*TASK BRIEF:* Print every line of the listing below, starting with the line that holds "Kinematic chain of" and going on through the line that holds "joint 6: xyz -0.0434", both included, and print nothing else.

[DATA BELOW — start]

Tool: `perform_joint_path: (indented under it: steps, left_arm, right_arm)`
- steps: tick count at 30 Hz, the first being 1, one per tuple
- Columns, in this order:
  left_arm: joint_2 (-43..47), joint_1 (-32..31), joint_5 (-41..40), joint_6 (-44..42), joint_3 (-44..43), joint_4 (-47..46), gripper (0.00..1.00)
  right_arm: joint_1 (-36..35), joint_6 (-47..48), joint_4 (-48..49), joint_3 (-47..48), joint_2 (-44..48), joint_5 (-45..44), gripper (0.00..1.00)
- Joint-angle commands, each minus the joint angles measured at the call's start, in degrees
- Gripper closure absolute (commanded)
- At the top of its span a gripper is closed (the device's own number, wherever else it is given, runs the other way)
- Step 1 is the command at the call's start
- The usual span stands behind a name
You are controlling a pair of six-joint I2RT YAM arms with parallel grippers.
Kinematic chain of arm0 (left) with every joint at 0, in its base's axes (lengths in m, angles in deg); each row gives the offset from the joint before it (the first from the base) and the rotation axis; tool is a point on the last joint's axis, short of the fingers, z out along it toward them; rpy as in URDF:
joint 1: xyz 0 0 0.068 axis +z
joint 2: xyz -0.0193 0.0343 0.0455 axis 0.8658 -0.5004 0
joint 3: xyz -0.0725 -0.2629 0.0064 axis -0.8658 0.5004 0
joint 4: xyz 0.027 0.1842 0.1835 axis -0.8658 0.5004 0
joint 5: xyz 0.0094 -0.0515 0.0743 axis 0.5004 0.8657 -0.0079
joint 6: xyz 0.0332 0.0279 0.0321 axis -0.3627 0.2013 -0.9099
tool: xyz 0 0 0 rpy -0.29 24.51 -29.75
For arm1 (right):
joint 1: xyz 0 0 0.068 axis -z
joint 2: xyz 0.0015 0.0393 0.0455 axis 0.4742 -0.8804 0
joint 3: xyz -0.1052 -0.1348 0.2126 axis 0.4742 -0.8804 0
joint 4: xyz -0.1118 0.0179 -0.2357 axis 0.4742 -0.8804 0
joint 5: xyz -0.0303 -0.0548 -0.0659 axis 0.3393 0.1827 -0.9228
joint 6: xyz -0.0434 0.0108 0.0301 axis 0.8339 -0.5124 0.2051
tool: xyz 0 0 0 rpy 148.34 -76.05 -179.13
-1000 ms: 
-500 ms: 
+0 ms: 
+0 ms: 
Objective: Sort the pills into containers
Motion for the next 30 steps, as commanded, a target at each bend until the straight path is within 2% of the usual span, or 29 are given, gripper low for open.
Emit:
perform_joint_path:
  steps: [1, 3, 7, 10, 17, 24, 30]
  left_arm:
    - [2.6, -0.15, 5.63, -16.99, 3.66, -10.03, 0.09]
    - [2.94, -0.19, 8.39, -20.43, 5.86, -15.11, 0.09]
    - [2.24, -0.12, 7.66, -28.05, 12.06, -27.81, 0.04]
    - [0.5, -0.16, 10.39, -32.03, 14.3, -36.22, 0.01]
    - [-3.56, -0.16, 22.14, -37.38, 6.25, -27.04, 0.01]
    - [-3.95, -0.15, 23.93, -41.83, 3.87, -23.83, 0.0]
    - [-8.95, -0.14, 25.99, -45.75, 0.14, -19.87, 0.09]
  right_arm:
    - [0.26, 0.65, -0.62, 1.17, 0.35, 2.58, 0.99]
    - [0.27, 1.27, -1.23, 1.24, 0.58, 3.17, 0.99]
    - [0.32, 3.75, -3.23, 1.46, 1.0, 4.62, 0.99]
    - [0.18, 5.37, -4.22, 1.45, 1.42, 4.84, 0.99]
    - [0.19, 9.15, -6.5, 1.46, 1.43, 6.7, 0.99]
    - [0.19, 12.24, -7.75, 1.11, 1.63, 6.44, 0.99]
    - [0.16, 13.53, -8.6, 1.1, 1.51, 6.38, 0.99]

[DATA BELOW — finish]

*REPLY TO THE EXERCISE:*
Kinematic chain of arm0 (left) with every joint at 0, in its base's axes (lengths in m, angles in deg); each row gives the offset from the joint before it (the first from the base) and the rotation axis; tool is a point on the last joint's axis, short of the fingers, z out along it toward them; rpy as in URDF:
joint 1: xyz 0 0 0.068 axis +z
joint 2: xyz -0.0193 0.0343 0.0455 axis 0.8658 -0.5004 0
joint 3: xyz -0.0725 -0.2629 0.0064 axis -0.8658 0.5004 0
joint 4: xyz 0.027 0.1842 0.1835 axis -0.8658 0.5004 0
joint 5: xyz 0.0094 -0.0515 0.0743 axis 0.5004 0.8657 -0.0079
joint 6: xyz 0.0332 0.0279 0.0321 axis -0.3627 0.2013 -0.9099
tool: xyz 0 0 0 rpy -0.29 24.51 -29.75
For arm1 (right):
joint 1: xyz 0 0 0.068 axis -z
joint 2: xyz 0.0015 0.0393 0.0455 axis 0.4742 -0.8804 0
joint 3: xyz -0.1052 -0.1348 0.2126 axis 0.4742 -0.8804 0
joint 4: xyz -0.1118 0.0179 -0.2357 axis 0.4742 -0.8804 0
joint 5: xyz -0.0303 -0.0548 -0.0659 axis 0.3393 0.1827 -0.9228
joint 6: xyz -0.0434 0.0108 0.0301 axis 0.8339 -0.5124 0.2051

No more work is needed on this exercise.